### What this task involves
Which lines in the material below contain the word "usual"? Copy each of them.

### Data excerpt
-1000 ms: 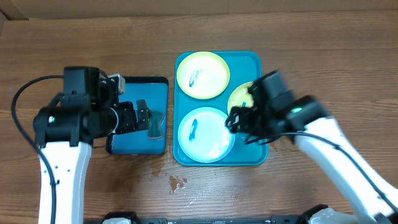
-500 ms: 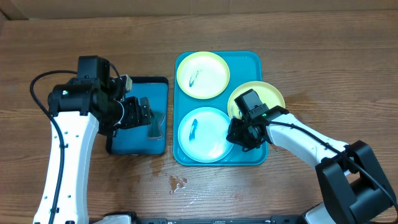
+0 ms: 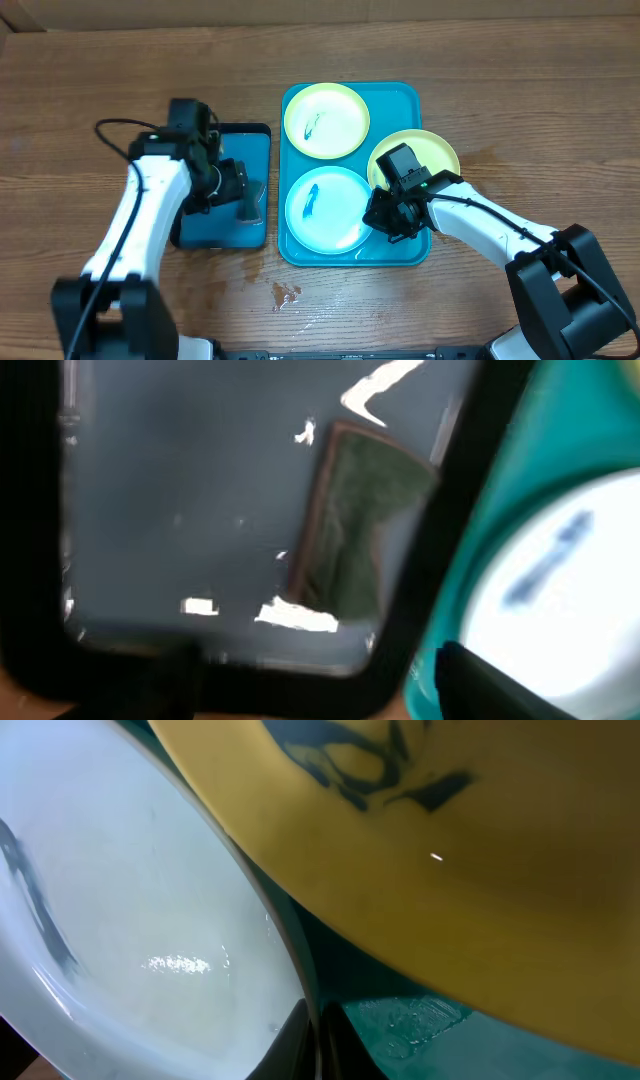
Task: Clean dirty plates on tray and stack at the side
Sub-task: 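Lift the sponge with the left gripper while the right gripper holds the plate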
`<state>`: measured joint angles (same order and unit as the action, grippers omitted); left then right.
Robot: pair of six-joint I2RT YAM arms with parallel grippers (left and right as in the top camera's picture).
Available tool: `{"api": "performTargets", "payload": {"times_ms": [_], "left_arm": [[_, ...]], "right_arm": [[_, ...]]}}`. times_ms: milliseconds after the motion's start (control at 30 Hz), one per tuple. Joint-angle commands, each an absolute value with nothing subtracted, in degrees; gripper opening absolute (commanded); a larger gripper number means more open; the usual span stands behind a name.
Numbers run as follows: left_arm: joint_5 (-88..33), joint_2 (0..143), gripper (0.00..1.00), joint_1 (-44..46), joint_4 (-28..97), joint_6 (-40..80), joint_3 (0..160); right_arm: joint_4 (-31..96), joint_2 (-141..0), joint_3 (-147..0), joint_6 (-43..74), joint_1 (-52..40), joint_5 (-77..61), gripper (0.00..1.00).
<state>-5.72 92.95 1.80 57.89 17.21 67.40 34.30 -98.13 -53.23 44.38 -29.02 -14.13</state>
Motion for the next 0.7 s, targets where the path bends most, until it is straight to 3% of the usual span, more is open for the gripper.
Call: {"api": "performTargets", "payload": {"times_ms": [0,133,167,233,267,633,667], "left_arm": [[-5.23,98.10,0.68,2.42,53.67,19.33,65.04],[-9.98,103.90,0.53,3.03,48.36,19.27,64.97],[-10.59,105.25,0.42,3.29,47.42,19.29,64.97],[-10.52,107.42,0.10,3.84,46.65,19.27,64.97],[-10.50,108.22,0.04,3.99,46.70,19.29,64.97],[-3.14,105.01,0.04,2.55,59.48,19.07,75.75],[-2.66,104.62,0.09,2.55,60.23,18.24,76.79]], "right_arm": [[34.11,-98.24,-53.43,44.99,-29.19,-12.88,0.04],[34.11,-98.24,-53.43,44.99,-29.19,-12.91,0.04],[34.11,-98.24,-53.43,44.99,-29.19,-12.91,0.04],[34.11,-98.24,-53.43,44.99,-29.19,-12.91,0.04],[34.11,-98.24,-53.43,44.99,-29.19,-12.91,0.04],[34.37,-98.24,-53.43,44.99,-29.19,-12.93,0.04],[34.37,-98.24,-53.43,44.99,-29.19,-12.93,0.04]]}}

### The answer
Available tool: `{"api": "performTargets", "payload": {"times_ms": [_], "left_arm": [[_, ...]], "right_arm": [[_, ...]]}}`. times_ms: milliseconds after the motion's start (control at 30 Hz), one per tuple. Joint-angle commands, each an absolute value with nothing subtracted, in degrees; gripper opening absolute (commanded); a larger gripper number means more open; the usual span stands behind a name.
Motion for the next 0.7 s, targets where the path bends most, until it is straight to 3% of the usual span, more is open for the gripper.

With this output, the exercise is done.